:: Exercise aim ::
Could you set down the full listing, unchanged?

=== Section Start ===

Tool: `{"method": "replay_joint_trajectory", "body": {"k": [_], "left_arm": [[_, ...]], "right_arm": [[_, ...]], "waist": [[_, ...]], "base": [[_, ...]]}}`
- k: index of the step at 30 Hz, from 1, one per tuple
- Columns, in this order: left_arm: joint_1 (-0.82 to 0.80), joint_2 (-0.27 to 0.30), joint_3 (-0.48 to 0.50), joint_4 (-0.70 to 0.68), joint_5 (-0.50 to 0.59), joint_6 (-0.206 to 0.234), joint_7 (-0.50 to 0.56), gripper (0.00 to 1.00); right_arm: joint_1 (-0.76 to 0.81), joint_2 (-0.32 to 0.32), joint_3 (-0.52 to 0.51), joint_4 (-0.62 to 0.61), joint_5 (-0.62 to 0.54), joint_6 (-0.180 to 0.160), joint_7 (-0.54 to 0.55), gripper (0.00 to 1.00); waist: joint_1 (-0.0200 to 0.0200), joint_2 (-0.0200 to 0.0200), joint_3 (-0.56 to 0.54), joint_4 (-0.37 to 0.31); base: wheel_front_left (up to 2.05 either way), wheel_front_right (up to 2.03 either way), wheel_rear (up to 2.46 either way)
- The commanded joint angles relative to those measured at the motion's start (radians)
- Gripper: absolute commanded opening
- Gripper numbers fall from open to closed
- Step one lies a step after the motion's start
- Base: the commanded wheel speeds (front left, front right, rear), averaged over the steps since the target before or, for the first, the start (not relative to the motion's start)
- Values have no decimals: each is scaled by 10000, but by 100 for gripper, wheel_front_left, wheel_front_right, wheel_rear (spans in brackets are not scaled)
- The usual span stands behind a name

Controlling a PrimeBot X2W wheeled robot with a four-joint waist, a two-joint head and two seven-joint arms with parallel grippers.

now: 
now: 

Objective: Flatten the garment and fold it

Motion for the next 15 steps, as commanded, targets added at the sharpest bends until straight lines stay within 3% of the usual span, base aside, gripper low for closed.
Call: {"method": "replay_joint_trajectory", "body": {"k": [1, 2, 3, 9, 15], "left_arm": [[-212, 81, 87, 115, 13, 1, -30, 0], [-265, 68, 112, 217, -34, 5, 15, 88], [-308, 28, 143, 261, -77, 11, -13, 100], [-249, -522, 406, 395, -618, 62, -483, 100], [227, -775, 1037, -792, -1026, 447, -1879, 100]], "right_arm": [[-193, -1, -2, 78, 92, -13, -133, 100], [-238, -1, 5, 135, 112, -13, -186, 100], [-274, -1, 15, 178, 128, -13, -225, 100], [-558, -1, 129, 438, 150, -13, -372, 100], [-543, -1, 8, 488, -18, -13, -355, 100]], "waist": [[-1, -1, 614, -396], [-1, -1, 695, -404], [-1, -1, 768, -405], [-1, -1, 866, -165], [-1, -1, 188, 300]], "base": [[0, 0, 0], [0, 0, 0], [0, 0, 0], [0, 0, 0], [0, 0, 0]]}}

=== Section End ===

:: Task solution ::
Tool: `{"method": "replay_joint_trajectory", "body": {"k": [_], "left_arm": [[_, ...]], "right_arm": [[_, ...]], "waist": [[_, ...]], "base": [[_, ...]]}}`
- k: index of the step at 30 Hz, from 1, one per tuple
- Columns, in this order: left_arm: joint_1 (-0.82 to 0.80), joint_2 (-0.27 to 0.30), joint_3 (-0.48 to 0.50), joint_4 (-0.70 to 0.68), joint_5 (-0.50 to 0.59), joint_6 (-0.206 to 0.234), joint_7 (-0.50 to 0.56), gripper (0.00 to 1.00); right_arm: joint_1 (-0.76 to 0.81), joint_2 (-0.32 to 0.32), joint_3 (-0.52 to 0.51), joint_4 (-0.62 to 0.61), joint_5 (-0.62 to 0.54), joint_6 (-0.180 to 0.160), joint_7 (-0.54 to 0.55), gripper (0.00 to 1.00); waist: joint_1 (-0.0200 to 0.0200), joint_2 (-0.0200 to 0.0200), joint_3 (-0.56 to 0.54), joint_4 (-0.37 to 0.31); base: wheel_front_left (up to 2.05 either way), wheel_front_right (up to 2.03 either way), wheel_rear (up to 2.46 either way)
- The commanded joint angles relative to those measured at the motion's start (radians)
- Gripper: absolute commanded opening
- Gripper numbers fall from open to closed
- Step one lies a step after the motion's start
- Base: the commanded wheel speeds (front left, front right, rear), averaged over the steps since the target before or, for the first, the start (not relative to the motion's start)
- Values have no decimals: each is scaled by 10000, but by 100 for gripper, wheel_front_left, wheel_front_right, wheel_rear (spans in brackets are not scaled)
- The usual span stands behind a name

Controlling a PrimeBot X2W wheeled robot with a four-joint waist, a two-joint head and two seven-joint arms with parallel grippers.

now: 
now: 

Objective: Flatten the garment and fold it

Motion for the next 15 steps, as commanded, targets added at the sharpest bends until straight lines stay within 3% of the usual span, base aside, gripper low for closed.
Call: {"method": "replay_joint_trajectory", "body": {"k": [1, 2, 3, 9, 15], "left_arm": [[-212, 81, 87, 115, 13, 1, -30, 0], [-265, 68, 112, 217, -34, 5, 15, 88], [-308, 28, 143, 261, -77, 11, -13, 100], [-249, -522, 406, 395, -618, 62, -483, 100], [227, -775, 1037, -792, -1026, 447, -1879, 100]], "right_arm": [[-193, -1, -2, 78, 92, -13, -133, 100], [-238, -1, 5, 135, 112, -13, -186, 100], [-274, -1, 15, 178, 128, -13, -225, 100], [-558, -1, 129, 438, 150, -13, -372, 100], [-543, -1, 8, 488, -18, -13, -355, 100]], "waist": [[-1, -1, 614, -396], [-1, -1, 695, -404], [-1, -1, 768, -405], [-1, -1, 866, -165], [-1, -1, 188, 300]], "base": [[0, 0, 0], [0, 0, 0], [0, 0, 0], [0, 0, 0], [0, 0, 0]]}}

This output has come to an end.